## BRIEF:
Pick out the lines below with "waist" and list them.

## RECORDS SHOWN:
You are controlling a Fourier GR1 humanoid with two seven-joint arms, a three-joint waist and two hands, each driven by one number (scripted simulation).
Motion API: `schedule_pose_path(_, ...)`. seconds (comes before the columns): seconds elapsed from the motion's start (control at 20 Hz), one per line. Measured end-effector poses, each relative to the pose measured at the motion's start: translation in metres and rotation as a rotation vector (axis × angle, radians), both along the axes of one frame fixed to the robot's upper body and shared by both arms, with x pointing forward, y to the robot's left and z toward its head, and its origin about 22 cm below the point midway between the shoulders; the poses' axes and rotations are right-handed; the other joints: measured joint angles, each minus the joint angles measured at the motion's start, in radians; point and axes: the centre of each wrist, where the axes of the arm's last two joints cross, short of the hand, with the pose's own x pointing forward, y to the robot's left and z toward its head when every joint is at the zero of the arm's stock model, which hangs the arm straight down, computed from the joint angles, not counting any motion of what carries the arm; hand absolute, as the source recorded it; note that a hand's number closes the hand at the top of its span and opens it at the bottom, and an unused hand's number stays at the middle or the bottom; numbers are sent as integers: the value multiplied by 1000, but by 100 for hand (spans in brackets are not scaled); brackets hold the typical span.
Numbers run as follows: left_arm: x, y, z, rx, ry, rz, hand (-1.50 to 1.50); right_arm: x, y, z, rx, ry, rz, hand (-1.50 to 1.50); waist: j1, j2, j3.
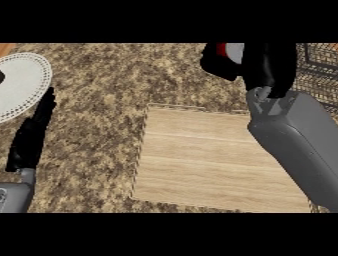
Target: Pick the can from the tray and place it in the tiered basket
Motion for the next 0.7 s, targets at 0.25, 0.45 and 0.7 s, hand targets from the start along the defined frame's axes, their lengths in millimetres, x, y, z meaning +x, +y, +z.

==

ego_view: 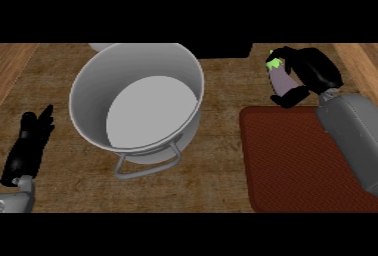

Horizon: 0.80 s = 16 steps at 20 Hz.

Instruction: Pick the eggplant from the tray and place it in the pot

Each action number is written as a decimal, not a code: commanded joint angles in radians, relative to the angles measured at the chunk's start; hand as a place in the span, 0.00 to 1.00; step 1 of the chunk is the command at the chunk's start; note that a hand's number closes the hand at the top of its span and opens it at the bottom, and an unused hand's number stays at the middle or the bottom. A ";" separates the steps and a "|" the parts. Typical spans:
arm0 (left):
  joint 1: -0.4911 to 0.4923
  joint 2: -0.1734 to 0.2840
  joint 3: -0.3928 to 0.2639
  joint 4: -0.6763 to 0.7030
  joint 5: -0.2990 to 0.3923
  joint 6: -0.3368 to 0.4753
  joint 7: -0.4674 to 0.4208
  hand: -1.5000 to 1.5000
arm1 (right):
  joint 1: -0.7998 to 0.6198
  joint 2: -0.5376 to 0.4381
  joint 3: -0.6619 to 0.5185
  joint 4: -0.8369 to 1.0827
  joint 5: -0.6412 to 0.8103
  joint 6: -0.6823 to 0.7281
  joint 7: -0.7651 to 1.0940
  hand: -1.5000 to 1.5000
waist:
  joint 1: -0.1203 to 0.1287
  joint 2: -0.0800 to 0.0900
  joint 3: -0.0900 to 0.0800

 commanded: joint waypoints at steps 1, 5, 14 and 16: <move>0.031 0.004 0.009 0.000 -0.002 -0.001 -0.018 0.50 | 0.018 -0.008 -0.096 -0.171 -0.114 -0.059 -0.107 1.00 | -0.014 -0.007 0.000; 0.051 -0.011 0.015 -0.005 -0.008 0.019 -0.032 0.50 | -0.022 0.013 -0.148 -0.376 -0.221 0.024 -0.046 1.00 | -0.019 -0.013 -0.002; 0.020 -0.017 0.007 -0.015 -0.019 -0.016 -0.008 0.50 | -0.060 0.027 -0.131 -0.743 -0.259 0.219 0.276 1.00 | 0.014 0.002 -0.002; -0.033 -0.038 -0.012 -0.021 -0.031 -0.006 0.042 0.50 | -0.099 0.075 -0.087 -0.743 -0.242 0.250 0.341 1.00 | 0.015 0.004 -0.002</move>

## SOLUTION TO THIS TASK:
You are controlling a Fourier GR1 humanoid with two seven-joint arms, a three-joint waist and two hands, each driven by one number (scripted simulation).
Numbers run as follows: left_arm: x, y, z, rx, ry, rz, hand (-1.50 to 1.50); right_arm: x, y, z, rx, ry, rz, hand (-1.50 to 1.50); waist: j1, j2, j3.
waist:

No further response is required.